*Assignment*: A word-for-word restatement of the data is what is needed.

*Source data*:
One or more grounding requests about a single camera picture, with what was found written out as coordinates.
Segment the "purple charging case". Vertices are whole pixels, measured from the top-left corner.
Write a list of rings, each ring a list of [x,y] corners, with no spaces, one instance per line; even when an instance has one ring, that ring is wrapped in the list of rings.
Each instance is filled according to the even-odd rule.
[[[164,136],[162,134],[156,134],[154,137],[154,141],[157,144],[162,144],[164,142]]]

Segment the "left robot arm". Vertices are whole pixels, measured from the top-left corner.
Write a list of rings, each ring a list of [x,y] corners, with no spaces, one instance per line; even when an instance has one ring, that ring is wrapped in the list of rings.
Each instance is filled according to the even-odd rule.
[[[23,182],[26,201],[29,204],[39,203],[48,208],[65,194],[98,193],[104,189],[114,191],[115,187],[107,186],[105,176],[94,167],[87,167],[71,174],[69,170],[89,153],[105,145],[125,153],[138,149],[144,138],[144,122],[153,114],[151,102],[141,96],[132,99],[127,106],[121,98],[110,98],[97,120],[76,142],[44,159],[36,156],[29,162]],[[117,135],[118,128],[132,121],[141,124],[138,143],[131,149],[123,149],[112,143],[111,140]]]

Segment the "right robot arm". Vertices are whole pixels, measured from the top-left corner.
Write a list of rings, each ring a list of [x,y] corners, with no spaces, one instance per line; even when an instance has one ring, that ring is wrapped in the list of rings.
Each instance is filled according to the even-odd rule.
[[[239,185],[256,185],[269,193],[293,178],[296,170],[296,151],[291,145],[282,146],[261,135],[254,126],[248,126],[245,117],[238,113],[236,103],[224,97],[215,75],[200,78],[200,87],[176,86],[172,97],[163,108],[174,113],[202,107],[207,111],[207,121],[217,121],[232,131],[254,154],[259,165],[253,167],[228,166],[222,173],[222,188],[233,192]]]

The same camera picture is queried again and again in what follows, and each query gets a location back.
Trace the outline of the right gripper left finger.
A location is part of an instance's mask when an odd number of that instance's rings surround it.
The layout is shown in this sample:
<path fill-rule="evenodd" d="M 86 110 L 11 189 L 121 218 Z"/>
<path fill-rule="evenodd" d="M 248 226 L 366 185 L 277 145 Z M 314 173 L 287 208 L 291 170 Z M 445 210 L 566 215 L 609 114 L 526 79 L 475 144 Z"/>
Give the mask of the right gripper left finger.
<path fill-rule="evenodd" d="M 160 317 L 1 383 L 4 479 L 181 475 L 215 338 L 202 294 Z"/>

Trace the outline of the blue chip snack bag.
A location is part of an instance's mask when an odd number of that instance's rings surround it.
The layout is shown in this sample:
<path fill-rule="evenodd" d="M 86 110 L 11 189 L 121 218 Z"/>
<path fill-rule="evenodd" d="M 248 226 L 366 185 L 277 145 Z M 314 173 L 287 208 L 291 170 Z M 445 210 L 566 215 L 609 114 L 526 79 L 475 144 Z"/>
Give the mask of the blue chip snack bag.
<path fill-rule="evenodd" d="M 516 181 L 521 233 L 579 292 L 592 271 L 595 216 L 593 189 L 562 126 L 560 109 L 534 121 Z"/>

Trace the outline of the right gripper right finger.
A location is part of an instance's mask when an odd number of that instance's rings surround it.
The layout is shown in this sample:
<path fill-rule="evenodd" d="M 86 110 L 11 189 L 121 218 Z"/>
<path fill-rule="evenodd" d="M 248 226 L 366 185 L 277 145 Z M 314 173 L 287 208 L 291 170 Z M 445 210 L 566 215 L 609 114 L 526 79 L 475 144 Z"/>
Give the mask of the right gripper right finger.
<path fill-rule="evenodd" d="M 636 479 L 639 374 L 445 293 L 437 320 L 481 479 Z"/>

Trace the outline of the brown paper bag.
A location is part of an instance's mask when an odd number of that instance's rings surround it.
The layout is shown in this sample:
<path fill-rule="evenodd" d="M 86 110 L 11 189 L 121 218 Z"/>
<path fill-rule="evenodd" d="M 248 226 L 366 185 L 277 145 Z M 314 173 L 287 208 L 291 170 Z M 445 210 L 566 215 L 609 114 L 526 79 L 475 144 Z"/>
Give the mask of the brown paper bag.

*Result of this task*:
One or more grounding requests about a single camera picture, with what was found written out as coordinates.
Segment the "purple charging case". Vertices are whole pixels, measured from the top-left corner.
Write a list of rings, each ring a list of [x,y] corners, with no spaces, one instance per line; even when an instance has one ring, that ring is wrapped in the list of rings.
Each instance is filled according to the even-odd rule.
[[[164,136],[162,134],[156,134],[154,137],[154,141],[157,144],[162,144],[164,142]]]

Segment the "left robot arm". Vertices are whole pixels, measured from the top-left corner.
Write a list of rings, each ring a list of [x,y] corners, with no spaces, one instance per line; even when an instance has one ring, that ring is wrapped in the list of rings.
Each instance is filled according to the even-odd rule.
[[[23,182],[26,201],[29,204],[39,203],[48,208],[65,194],[98,193],[104,189],[114,191],[115,187],[107,186],[105,176],[94,167],[87,167],[71,174],[69,170],[89,153],[105,145],[125,153],[138,149],[144,138],[144,122],[153,114],[151,102],[141,96],[132,99],[127,106],[121,98],[110,98],[97,120],[76,142],[44,159],[36,156],[29,162]],[[117,135],[118,128],[132,121],[141,124],[138,143],[131,149],[123,149],[112,143],[111,140]]]

Segment the "right robot arm". Vertices are whole pixels, measured from the top-left corner.
Write a list of rings, each ring a list of [x,y] corners, with no spaces, one instance per line; even when an instance has one ring, that ring is wrapped in the list of rings.
Each instance is filled according to the even-odd rule.
[[[239,185],[256,185],[269,193],[293,178],[296,170],[296,151],[291,145],[282,146],[261,135],[254,126],[248,126],[245,117],[238,113],[236,103],[224,97],[215,75],[200,78],[200,87],[176,86],[172,97],[163,108],[174,113],[202,107],[207,111],[207,121],[217,121],[232,131],[254,154],[259,165],[253,167],[228,166],[222,173],[222,188],[233,192]]]

The same camera picture is queried again and again in what follows, and each query gets a location back.
Trace the outline of the right gripper left finger.
A location is part of an instance's mask when an odd number of that instance's rings surround it.
The layout is shown in this sample:
<path fill-rule="evenodd" d="M 86 110 L 11 189 L 121 218 Z"/>
<path fill-rule="evenodd" d="M 248 226 L 366 185 L 277 145 Z M 314 173 L 287 208 L 291 170 Z M 445 210 L 566 215 L 609 114 L 526 79 L 475 144 Z"/>
Give the mask of the right gripper left finger.
<path fill-rule="evenodd" d="M 160 317 L 1 383 L 4 479 L 181 475 L 215 338 L 202 294 Z"/>

Trace the outline of the blue chip snack bag.
A location is part of an instance's mask when an odd number of that instance's rings surround it.
The layout is shown in this sample:
<path fill-rule="evenodd" d="M 86 110 L 11 189 L 121 218 Z"/>
<path fill-rule="evenodd" d="M 248 226 L 366 185 L 277 145 Z M 314 173 L 287 208 L 291 170 Z M 445 210 L 566 215 L 609 114 L 526 79 L 475 144 Z"/>
Give the mask of the blue chip snack bag.
<path fill-rule="evenodd" d="M 516 181 L 521 233 L 579 292 L 592 271 L 595 216 L 593 189 L 562 126 L 560 109 L 534 121 Z"/>

Trace the outline of the right gripper right finger.
A location is part of an instance's mask when an odd number of that instance's rings surround it.
The layout is shown in this sample:
<path fill-rule="evenodd" d="M 86 110 L 11 189 L 121 218 Z"/>
<path fill-rule="evenodd" d="M 248 226 L 366 185 L 277 145 Z M 314 173 L 287 208 L 291 170 Z M 445 210 L 566 215 L 609 114 L 526 79 L 475 144 Z"/>
Give the mask of the right gripper right finger.
<path fill-rule="evenodd" d="M 636 479 L 639 374 L 445 293 L 437 320 L 481 479 Z"/>

Trace the outline of the brown paper bag.
A location is part of an instance's mask when an odd number of that instance's rings surround it.
The layout is shown in this sample:
<path fill-rule="evenodd" d="M 86 110 L 11 189 L 121 218 Z"/>
<path fill-rule="evenodd" d="M 248 226 L 366 185 L 277 145 Z M 314 173 L 287 208 L 291 170 Z M 445 210 L 566 215 L 609 114 L 526 79 L 475 144 Z"/>
Give the mask of the brown paper bag.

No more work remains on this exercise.